►

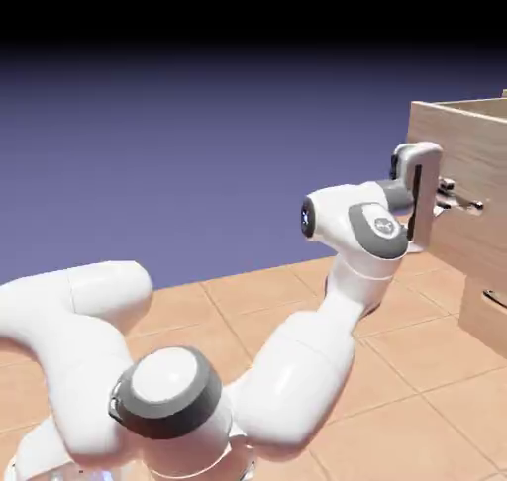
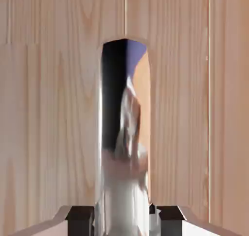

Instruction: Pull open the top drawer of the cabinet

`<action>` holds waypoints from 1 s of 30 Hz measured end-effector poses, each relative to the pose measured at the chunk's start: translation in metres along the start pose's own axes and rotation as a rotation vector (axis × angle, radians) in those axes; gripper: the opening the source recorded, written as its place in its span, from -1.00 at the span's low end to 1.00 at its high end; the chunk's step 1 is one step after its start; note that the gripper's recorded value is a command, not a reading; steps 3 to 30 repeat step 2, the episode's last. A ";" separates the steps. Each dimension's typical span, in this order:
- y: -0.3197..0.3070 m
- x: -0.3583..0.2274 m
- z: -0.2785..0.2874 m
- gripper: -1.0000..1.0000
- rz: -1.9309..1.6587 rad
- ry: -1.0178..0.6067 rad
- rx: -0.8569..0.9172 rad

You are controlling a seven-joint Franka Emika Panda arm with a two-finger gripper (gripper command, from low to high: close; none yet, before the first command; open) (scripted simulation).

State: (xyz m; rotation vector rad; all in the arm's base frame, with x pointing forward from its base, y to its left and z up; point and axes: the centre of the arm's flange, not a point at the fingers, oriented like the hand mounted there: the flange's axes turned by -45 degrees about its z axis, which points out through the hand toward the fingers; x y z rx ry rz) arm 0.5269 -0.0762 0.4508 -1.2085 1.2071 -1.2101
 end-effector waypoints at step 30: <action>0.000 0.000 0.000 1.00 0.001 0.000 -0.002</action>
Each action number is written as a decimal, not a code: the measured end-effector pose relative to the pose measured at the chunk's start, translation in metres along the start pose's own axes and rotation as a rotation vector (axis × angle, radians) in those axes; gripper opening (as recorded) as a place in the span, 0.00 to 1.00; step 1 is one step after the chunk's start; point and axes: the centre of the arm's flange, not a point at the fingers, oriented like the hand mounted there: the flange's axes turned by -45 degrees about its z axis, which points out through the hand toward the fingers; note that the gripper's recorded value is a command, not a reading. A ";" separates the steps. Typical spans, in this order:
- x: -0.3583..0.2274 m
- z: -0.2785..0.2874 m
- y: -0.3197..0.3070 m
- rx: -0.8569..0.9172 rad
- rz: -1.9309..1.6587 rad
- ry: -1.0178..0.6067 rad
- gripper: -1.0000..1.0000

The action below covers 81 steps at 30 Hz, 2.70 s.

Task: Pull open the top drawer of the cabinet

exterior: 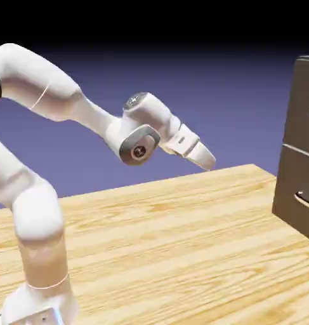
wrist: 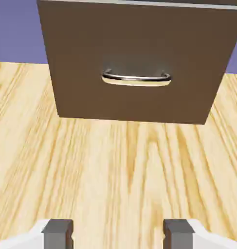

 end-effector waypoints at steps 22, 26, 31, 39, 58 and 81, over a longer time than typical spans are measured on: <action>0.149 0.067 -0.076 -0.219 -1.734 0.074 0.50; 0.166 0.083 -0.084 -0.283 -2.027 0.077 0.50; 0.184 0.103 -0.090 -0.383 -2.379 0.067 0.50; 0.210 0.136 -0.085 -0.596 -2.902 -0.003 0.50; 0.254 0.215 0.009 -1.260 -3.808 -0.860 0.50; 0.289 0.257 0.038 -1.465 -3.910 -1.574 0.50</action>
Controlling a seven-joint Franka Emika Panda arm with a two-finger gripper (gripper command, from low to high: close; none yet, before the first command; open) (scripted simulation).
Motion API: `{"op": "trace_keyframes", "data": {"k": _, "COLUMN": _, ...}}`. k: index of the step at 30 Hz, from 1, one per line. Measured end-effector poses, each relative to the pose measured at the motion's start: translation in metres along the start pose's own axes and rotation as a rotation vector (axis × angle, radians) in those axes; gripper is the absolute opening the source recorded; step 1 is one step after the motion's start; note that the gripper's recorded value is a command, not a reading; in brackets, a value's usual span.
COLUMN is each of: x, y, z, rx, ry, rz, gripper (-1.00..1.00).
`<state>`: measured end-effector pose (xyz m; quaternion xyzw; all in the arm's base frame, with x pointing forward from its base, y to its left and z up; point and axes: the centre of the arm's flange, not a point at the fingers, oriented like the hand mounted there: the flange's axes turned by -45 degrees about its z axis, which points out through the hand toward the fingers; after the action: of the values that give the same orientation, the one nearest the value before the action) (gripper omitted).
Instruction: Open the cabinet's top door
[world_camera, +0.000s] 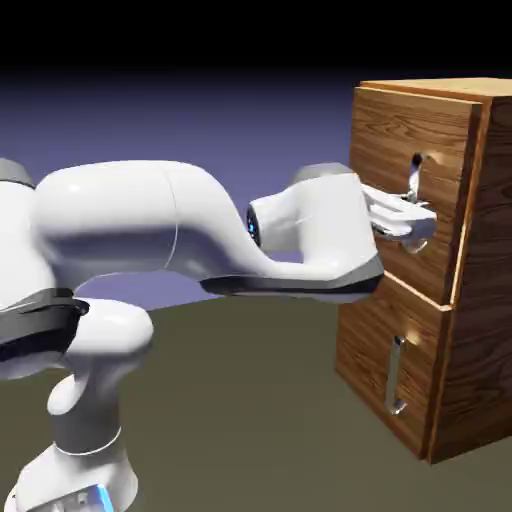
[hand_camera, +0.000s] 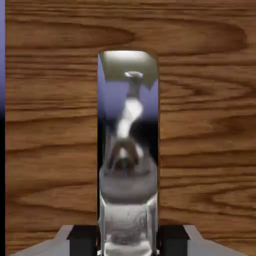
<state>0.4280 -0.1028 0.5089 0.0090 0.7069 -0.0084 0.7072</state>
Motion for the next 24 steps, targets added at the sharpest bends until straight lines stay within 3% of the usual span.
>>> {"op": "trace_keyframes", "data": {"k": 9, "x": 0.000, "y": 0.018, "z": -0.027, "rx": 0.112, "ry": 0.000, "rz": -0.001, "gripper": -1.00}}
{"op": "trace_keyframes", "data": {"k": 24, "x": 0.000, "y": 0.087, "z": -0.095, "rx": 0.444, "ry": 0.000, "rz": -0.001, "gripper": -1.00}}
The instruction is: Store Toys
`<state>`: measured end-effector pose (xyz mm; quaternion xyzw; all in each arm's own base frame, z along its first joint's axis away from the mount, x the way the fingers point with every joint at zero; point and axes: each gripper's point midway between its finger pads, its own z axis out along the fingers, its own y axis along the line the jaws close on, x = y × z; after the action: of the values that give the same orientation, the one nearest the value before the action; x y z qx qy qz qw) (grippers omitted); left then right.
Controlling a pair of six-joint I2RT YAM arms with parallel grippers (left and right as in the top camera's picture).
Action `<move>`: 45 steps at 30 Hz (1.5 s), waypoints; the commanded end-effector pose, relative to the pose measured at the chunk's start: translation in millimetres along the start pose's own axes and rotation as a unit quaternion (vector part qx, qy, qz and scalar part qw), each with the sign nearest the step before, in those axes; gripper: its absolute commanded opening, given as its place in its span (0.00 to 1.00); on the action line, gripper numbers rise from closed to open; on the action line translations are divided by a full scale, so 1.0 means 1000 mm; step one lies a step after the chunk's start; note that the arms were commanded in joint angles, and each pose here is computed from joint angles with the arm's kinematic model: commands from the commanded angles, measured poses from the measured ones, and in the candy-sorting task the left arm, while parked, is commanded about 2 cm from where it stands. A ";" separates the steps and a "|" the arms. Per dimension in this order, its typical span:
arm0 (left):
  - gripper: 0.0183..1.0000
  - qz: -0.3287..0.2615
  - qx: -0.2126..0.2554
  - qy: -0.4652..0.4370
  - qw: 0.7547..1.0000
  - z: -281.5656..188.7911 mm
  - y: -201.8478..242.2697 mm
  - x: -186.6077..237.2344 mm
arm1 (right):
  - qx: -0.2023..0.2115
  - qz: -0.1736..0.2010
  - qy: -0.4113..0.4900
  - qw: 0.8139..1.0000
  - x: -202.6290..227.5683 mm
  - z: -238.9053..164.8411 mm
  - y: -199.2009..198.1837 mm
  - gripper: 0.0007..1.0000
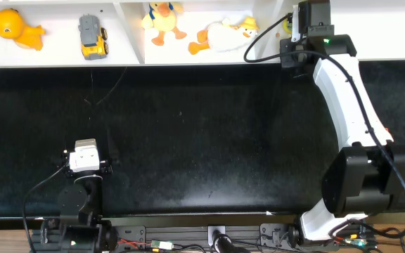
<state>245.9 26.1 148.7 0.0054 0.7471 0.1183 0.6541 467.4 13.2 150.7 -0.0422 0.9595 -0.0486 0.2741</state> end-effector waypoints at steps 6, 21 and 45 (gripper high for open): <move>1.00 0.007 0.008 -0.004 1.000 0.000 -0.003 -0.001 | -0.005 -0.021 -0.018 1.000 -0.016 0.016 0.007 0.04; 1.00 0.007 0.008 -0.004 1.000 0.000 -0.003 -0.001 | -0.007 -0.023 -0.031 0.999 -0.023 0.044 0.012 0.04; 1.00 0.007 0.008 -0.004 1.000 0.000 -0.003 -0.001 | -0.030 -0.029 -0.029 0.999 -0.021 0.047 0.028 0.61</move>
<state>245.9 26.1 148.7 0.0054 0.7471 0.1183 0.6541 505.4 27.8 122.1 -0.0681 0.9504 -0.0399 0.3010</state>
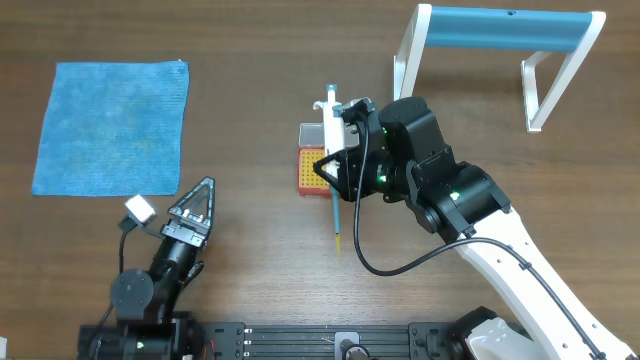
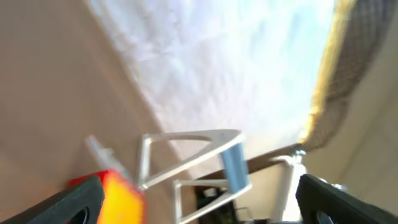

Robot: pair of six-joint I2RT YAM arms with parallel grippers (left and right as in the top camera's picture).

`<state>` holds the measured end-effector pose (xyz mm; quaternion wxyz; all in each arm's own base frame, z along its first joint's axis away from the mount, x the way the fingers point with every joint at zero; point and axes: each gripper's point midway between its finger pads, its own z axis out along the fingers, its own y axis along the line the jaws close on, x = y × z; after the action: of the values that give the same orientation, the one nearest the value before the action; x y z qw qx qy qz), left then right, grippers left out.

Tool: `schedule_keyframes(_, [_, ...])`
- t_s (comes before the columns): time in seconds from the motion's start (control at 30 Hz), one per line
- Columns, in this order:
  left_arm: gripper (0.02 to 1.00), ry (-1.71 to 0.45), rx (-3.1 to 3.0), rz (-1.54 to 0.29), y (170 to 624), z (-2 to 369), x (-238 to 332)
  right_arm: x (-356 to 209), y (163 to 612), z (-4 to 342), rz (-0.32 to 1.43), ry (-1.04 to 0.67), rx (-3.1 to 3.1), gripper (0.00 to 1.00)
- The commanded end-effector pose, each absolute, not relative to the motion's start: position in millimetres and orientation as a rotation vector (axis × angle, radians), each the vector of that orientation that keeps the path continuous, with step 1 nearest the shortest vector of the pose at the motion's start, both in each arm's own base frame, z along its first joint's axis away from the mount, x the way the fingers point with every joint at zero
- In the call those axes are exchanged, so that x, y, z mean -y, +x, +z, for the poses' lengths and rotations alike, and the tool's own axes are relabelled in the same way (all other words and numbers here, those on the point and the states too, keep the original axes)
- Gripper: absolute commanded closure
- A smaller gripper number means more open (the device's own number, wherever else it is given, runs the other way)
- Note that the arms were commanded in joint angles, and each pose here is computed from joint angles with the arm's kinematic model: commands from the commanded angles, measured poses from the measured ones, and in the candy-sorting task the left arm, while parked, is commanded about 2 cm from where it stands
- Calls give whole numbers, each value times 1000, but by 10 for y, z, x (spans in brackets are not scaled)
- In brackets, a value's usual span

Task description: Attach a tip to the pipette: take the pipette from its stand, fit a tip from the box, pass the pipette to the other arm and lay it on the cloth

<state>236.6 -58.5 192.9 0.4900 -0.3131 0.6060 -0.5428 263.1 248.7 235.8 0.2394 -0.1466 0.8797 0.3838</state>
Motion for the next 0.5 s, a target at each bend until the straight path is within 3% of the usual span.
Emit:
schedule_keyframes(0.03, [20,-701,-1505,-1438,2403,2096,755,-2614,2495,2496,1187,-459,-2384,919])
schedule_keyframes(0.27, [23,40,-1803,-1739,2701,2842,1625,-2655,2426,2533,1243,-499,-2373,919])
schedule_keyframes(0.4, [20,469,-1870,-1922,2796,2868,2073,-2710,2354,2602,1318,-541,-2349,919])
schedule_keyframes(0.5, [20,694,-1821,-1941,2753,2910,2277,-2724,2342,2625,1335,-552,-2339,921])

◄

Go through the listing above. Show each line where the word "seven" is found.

▶ TASK OUTPUT
You are controlling a seven-joint Franka Emika Panda arm with a two-finger gripper (gripper command, from low to high: close; none yet, before the first command; open) (scripted simulation).
Controlling a seven-joint Franka Emika Panda arm with a two-finger gripper (gripper command, from low to high: close; none yet, before the first command; open) (scripted simulation).

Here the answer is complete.